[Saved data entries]
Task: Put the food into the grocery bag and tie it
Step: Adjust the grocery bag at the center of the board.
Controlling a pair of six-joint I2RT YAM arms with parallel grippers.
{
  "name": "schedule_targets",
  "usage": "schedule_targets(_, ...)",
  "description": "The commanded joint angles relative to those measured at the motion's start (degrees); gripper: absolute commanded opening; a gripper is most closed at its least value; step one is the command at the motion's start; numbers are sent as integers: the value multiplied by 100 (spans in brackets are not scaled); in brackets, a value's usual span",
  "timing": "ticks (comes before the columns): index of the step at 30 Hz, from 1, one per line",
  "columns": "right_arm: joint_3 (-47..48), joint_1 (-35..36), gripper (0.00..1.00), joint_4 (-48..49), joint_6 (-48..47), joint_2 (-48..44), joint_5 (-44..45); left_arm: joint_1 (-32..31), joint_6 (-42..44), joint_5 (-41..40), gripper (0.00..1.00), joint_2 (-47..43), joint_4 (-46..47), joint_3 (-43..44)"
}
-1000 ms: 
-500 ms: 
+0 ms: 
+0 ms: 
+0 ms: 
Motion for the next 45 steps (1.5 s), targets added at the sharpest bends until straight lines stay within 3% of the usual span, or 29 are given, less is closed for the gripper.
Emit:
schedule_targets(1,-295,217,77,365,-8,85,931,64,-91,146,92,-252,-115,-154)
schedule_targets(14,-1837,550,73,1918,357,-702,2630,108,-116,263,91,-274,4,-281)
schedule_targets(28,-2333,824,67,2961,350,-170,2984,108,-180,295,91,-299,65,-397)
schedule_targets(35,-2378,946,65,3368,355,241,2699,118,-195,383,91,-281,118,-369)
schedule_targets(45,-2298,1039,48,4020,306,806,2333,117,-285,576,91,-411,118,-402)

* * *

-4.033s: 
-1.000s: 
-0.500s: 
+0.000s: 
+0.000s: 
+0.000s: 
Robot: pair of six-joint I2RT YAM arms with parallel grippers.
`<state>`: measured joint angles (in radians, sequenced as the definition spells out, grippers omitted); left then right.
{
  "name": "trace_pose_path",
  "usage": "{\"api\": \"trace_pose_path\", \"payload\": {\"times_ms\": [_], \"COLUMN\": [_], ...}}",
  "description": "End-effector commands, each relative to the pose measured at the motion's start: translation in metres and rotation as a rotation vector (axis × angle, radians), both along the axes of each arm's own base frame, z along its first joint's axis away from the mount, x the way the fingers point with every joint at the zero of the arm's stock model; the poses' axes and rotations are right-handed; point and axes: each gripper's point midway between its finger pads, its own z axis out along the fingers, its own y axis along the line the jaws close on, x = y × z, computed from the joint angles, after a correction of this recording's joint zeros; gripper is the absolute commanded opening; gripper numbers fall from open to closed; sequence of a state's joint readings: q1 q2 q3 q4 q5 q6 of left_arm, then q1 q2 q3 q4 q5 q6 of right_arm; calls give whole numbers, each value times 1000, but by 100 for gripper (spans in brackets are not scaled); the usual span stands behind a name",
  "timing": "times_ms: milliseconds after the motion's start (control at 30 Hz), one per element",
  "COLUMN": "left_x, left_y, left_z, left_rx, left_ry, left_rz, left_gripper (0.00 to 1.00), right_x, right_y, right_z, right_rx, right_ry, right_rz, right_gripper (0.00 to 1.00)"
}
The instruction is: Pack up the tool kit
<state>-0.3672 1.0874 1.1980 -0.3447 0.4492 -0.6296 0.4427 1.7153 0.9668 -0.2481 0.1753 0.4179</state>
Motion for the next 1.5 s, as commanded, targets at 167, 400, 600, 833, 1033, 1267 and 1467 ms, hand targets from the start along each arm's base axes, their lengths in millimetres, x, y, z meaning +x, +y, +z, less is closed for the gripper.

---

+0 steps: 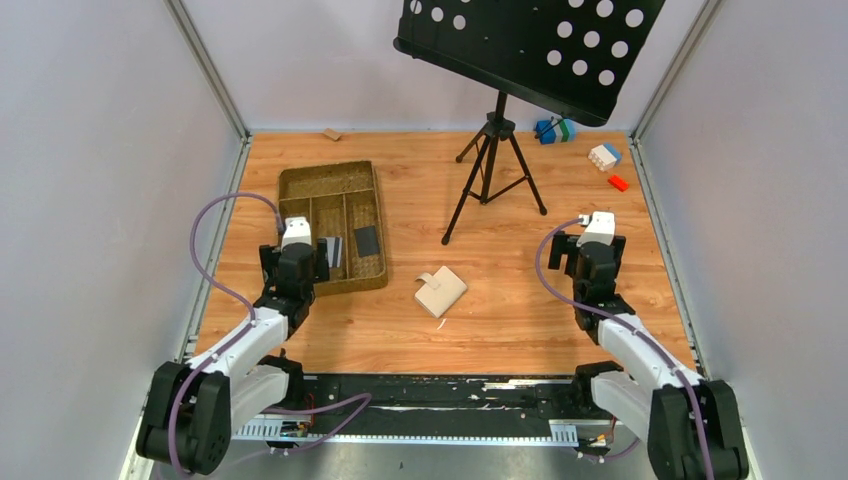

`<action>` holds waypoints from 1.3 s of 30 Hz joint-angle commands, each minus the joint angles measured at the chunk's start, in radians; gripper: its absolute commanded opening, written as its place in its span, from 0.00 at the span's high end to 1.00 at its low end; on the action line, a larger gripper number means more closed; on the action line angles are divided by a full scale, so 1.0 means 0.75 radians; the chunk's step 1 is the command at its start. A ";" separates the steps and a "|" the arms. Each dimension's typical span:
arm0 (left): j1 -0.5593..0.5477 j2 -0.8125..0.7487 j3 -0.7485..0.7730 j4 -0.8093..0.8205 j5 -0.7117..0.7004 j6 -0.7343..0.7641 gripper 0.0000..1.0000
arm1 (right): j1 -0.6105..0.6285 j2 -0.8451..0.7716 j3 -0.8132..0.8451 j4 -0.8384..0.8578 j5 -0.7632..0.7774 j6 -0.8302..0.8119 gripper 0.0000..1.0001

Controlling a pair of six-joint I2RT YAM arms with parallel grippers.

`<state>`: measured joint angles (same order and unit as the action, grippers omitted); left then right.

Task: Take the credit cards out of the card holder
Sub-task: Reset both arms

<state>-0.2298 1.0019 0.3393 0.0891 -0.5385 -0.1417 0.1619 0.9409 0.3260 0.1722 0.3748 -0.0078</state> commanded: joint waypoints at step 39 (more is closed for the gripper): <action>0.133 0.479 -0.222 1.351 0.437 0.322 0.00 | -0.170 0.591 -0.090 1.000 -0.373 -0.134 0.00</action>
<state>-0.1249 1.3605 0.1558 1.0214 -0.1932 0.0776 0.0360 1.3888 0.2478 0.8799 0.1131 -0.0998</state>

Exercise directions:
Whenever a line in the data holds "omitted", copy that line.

Response below:
`<state>`: measured joint angles (in radians, sequenced as the definition spells out, grippers omitted); left then right.
`<state>`: measured joint angles (same order and unit as the action, grippers omitted); left then right.

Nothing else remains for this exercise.